There's an eerie quality to the USS Monitor, pieces of which are on display in Ironclad Evidence: Stories from the USS Monitor and the CSS Virginia at The Mariners' Museum in Newport News, Virginia. Maybe it's the photographs of awkward young men on Monitor's deck, or that pieces of the ship, which went down in a swell off the coast of North Carolina in 1862, are displayed in huge tanks filled with anticorrosive solution like captured aliens in a sci-fi film.

The exhibit tells the story of the 1862 contest between Monitor and Virginia near Newport News, the first battle between ironclad warships in history.
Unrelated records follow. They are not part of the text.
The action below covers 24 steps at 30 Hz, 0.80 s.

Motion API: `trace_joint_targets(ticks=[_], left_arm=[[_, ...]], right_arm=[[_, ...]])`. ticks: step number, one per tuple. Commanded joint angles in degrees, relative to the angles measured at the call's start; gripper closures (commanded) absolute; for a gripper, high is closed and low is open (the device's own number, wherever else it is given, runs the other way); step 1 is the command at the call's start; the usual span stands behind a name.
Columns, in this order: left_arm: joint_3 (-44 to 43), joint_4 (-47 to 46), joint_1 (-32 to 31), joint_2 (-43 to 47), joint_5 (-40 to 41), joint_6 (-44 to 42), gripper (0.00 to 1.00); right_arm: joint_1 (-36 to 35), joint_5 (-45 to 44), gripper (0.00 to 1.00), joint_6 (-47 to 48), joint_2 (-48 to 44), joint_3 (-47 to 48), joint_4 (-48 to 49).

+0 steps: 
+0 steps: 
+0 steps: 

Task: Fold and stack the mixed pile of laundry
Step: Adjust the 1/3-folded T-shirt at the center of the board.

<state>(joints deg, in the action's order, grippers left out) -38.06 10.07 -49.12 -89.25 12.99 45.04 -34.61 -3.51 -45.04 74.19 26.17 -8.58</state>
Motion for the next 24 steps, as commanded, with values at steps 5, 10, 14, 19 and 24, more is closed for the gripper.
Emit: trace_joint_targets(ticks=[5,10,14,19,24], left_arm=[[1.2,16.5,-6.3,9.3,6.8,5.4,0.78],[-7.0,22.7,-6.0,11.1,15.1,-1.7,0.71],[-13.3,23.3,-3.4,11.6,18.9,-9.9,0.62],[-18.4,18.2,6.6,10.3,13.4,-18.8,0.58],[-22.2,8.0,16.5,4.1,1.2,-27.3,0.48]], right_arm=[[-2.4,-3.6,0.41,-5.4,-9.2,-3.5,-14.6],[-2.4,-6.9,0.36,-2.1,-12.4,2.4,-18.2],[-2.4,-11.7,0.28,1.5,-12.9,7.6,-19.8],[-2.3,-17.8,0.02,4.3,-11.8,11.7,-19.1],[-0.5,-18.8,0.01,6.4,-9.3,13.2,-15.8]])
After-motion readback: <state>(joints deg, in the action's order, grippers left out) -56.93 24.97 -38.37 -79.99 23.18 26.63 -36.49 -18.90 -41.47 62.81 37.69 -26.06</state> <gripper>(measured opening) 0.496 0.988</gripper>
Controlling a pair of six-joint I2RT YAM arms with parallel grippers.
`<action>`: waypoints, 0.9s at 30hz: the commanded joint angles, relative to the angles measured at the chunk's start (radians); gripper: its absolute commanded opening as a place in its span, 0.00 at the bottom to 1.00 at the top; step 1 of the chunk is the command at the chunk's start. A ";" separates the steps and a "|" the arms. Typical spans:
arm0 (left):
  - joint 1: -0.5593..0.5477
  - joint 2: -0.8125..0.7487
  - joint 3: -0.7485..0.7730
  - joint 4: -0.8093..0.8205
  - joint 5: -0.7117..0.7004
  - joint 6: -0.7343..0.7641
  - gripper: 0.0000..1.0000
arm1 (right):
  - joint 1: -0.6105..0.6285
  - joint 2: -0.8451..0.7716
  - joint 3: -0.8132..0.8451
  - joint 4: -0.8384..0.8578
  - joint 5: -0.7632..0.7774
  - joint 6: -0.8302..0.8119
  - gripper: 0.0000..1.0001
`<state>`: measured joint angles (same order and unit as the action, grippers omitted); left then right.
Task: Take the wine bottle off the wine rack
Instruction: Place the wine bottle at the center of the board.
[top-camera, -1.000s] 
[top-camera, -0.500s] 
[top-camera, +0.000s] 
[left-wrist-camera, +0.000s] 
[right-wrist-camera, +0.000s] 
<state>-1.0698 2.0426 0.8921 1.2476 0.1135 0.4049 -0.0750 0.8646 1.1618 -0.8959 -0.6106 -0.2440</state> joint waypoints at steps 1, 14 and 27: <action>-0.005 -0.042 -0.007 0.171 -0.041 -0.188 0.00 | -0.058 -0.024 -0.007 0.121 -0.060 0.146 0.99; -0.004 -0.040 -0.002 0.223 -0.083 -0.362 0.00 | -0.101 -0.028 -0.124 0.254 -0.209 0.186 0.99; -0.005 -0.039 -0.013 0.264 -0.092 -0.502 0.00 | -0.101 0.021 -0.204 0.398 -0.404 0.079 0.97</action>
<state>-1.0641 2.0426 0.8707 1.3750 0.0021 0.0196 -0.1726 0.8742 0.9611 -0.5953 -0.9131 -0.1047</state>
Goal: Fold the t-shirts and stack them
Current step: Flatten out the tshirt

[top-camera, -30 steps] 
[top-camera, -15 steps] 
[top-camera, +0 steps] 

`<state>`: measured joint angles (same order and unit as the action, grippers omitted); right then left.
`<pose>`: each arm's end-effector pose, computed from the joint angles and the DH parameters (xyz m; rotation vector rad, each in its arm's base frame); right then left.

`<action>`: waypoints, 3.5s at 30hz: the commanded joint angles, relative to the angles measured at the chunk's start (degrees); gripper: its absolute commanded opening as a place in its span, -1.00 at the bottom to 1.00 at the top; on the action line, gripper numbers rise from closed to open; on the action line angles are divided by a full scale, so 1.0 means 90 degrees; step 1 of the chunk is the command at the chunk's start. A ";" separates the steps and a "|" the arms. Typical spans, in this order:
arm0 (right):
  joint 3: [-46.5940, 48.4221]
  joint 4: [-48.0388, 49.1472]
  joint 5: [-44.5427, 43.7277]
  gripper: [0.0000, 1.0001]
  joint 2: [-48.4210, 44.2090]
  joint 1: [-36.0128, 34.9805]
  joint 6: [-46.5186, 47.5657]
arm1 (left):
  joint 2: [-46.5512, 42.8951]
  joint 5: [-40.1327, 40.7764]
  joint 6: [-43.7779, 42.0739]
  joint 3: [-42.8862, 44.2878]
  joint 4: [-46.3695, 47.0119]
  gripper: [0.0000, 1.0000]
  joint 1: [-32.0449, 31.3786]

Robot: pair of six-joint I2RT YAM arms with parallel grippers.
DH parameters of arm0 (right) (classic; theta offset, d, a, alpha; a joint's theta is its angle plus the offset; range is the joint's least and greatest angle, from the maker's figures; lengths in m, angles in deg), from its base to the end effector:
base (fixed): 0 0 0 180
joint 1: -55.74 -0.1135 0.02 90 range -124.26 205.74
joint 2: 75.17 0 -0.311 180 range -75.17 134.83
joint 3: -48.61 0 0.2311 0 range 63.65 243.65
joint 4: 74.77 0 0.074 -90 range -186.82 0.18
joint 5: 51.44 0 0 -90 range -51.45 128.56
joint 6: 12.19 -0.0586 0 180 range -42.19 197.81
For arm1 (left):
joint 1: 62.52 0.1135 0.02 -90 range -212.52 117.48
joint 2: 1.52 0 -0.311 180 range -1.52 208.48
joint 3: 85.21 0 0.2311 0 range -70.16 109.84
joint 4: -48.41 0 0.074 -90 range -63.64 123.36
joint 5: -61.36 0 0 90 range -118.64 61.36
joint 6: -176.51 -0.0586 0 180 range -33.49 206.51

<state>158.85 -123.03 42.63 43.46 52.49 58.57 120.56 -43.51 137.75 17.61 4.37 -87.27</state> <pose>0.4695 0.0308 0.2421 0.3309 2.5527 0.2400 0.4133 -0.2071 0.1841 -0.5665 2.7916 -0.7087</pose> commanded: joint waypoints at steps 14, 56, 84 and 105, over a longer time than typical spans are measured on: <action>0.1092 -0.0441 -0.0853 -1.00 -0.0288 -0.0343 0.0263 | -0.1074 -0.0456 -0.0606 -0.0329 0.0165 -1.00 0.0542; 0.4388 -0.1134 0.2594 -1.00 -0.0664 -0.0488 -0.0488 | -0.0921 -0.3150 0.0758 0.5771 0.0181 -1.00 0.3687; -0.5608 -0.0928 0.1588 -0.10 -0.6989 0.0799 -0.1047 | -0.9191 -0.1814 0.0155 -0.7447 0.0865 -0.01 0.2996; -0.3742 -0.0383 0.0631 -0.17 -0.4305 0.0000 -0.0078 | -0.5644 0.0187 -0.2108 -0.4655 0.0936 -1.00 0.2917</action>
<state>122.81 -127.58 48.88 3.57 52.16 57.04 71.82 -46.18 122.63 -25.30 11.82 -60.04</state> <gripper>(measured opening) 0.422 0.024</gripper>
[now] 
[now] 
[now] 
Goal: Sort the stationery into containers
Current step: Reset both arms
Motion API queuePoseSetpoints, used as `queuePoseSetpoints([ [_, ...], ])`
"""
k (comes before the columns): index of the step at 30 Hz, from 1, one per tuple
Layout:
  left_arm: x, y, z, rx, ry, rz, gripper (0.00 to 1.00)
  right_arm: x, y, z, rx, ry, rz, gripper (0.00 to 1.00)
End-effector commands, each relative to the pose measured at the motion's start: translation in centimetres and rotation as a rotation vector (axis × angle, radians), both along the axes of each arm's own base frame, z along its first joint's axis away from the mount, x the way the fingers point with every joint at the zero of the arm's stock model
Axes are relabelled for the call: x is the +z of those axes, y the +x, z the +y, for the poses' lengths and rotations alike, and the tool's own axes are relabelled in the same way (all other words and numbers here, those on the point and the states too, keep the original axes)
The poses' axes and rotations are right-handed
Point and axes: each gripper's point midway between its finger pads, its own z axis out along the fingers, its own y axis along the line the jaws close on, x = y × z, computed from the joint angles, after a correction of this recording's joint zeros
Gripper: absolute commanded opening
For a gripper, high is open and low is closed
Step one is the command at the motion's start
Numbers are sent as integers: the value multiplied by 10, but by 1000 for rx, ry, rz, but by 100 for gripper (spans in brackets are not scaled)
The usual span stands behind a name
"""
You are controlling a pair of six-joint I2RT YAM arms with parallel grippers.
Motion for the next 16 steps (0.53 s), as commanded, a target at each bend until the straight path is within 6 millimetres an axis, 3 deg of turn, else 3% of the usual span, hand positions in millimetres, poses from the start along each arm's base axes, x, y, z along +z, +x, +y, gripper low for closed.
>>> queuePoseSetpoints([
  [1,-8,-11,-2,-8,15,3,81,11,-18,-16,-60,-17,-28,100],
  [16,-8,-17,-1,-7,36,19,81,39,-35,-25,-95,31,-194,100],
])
The wreck of Monitor was discovered in 1973, and divers have recovered portions of it ever since. (Virginia was destroyed by its crew months after the battle as Union forces neared.) Monitor had about 40 patentable devices, including the engine, propeller shaft, and revolving gun turret (with 11-inch Dahlgren guns and a cannonball dent from Virginia), displayed in some 20 conservation tanks behind the museum.

The curators do a solid job of combining document and relic. Crew photographs and letters are next to personal items such as hair-tonic bottles, monogrammed silverware, and a telescope. Visitors get a good history of the groundbreaking battle.

The exhibit will be reorganized over the next two years to create the USS Monitor Center, which is slated to open on March 9, 2007, the 145th anniversary of the battle. It will be a stirring interactive account of the ironclad revolution and include a bounty of artifacts. Until then, the museum's website, www.mariner.org, has a webcam trained on the conservation tanks 24/7.

Dan Brillman is a Virginia-based reporter/writer and former researcher for The History Channel.

Click here for ARCHAEOLOGY's list of current exhibitions.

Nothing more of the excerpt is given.